Exercise ::
What you produce should be every line from the data that includes "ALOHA".

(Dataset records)
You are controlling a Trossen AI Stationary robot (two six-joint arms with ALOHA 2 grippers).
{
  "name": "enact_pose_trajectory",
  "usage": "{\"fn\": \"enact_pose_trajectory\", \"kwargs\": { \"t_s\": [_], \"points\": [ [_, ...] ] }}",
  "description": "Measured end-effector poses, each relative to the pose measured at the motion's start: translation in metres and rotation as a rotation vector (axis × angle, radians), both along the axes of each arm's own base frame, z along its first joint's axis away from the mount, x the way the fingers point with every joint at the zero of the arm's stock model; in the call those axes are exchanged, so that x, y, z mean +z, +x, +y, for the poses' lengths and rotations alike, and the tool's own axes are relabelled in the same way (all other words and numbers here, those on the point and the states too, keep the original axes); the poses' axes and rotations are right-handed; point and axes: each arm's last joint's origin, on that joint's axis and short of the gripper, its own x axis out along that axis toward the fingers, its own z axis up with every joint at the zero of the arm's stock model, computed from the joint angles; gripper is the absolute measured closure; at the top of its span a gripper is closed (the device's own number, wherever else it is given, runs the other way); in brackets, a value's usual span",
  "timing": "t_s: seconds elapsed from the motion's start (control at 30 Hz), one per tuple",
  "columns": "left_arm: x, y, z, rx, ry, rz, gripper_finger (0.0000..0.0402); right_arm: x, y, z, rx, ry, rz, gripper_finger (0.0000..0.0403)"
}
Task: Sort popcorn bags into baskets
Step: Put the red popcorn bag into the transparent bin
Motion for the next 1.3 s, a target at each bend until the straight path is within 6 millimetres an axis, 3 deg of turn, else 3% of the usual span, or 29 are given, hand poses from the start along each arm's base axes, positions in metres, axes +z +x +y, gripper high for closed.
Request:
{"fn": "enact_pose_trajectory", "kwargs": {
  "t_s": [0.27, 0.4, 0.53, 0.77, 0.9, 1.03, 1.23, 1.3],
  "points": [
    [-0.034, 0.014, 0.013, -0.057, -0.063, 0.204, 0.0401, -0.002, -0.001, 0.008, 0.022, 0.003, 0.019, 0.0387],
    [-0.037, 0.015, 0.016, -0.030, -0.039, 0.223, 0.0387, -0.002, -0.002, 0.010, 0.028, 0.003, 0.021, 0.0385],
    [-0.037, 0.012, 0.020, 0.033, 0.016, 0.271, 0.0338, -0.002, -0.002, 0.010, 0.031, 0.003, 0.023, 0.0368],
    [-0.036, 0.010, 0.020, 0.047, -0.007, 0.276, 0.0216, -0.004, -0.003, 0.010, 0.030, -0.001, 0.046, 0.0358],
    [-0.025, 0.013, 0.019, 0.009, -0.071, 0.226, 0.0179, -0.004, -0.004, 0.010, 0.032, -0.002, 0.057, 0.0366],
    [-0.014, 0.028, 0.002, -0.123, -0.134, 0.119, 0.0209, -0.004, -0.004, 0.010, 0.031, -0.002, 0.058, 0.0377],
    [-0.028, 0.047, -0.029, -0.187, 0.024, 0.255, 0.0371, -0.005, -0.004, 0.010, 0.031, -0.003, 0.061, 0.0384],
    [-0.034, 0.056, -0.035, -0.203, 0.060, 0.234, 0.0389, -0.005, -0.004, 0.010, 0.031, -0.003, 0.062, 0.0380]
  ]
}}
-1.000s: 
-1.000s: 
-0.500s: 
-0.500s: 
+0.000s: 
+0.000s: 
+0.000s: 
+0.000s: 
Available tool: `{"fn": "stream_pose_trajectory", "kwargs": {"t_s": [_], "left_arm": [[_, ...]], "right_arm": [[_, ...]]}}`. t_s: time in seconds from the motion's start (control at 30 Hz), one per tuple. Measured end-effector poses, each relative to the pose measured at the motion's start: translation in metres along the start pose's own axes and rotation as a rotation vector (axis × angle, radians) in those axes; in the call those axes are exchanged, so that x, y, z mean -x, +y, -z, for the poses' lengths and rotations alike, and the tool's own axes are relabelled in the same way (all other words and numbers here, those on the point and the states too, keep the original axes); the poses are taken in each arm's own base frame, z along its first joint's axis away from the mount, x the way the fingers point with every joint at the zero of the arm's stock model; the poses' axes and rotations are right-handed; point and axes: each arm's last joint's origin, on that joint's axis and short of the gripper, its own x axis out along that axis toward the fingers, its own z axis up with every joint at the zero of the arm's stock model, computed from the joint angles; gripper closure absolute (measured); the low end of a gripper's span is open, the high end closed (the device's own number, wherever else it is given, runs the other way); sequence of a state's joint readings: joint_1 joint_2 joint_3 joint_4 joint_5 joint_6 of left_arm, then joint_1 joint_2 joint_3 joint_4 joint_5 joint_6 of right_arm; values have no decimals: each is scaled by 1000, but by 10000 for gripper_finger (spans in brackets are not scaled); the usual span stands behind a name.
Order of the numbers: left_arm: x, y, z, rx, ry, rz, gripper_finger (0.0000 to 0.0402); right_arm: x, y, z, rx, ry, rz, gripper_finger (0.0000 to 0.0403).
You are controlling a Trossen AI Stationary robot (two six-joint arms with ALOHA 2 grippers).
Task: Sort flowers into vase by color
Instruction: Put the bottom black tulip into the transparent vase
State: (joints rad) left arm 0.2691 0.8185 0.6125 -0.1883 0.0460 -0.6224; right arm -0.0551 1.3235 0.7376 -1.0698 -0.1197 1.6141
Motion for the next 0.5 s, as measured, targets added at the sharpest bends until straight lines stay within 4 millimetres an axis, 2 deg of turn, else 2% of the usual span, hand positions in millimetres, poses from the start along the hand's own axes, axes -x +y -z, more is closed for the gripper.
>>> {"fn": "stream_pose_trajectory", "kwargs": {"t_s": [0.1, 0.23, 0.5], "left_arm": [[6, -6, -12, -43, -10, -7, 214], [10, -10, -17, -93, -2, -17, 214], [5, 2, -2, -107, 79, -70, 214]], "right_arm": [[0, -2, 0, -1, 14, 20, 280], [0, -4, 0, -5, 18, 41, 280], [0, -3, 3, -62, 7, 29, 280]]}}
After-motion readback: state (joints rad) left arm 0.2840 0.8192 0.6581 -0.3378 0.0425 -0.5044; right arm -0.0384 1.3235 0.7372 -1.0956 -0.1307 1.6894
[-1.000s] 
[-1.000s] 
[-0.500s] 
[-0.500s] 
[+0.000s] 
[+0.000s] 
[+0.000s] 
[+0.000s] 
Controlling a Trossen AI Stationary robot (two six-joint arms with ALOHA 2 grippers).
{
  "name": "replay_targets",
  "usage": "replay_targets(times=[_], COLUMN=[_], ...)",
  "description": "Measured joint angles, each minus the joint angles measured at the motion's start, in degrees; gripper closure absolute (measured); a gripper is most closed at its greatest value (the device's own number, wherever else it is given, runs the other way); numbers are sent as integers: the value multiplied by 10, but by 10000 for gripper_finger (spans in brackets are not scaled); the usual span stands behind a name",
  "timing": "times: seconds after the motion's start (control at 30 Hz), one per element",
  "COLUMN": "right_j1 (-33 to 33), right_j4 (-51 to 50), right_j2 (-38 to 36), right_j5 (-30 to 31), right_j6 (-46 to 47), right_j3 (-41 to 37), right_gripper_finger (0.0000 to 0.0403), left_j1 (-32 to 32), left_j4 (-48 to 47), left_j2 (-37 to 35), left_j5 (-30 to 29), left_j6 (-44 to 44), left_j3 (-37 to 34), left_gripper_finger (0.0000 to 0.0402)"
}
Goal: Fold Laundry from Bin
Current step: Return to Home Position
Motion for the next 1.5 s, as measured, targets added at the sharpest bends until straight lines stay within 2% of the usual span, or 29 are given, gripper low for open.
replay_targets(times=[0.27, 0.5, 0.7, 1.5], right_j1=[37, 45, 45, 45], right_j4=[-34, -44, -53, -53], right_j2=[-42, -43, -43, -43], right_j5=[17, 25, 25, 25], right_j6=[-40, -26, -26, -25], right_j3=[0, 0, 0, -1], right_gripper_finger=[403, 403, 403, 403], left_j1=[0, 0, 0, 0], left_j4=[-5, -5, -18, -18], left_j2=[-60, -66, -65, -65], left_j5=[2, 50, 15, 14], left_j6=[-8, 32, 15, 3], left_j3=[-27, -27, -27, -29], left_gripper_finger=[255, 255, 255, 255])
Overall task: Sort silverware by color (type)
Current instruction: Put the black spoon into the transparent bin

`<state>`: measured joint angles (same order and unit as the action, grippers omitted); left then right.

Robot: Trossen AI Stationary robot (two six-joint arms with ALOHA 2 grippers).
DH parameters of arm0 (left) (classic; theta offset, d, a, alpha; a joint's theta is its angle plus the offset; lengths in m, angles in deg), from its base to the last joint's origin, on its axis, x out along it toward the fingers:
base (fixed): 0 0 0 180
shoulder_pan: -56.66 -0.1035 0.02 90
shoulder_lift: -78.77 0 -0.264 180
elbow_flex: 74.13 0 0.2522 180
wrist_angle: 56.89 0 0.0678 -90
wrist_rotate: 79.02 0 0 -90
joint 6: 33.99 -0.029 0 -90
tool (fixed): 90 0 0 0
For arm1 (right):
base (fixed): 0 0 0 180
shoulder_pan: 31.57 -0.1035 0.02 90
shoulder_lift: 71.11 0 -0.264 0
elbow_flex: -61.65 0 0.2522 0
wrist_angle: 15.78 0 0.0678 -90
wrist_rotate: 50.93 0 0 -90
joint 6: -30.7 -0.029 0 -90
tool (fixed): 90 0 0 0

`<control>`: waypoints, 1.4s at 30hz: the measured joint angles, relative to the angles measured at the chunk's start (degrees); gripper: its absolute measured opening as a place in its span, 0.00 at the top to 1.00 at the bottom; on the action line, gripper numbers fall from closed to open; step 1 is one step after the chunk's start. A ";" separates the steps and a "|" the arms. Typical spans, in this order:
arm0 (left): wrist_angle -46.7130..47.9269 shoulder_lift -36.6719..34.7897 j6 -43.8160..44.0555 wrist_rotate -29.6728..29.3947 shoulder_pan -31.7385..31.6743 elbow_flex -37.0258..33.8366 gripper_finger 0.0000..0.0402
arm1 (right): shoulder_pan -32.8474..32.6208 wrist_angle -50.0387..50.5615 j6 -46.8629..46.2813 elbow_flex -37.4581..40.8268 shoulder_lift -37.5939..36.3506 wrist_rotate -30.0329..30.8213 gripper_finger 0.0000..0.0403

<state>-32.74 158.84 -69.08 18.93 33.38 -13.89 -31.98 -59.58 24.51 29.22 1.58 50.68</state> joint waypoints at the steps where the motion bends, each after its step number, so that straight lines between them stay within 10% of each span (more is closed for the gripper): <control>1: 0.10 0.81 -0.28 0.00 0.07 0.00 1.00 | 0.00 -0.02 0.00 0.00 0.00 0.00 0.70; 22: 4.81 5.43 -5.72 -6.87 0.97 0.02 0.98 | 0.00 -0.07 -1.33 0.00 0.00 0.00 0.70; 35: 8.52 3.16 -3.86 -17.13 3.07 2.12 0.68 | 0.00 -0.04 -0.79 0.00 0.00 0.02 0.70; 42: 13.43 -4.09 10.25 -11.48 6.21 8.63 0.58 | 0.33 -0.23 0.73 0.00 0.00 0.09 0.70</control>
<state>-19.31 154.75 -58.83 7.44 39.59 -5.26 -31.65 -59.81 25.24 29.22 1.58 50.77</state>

Answer for this exercise ::
You are controlling a Trossen AI Stationary robot (two six-joint arms with ALOHA 2 grippers).
You are controlling a Trossen AI Stationary robot (two six-joint arms with ALOHA 2 grippers).
Controlling a Trossen AI Stationary robot (two six-joint arms with ALOHA 2 grippers).
Robot: Trossen AI Stationary robot (two six-joint arms with ALOHA 2 grippers).

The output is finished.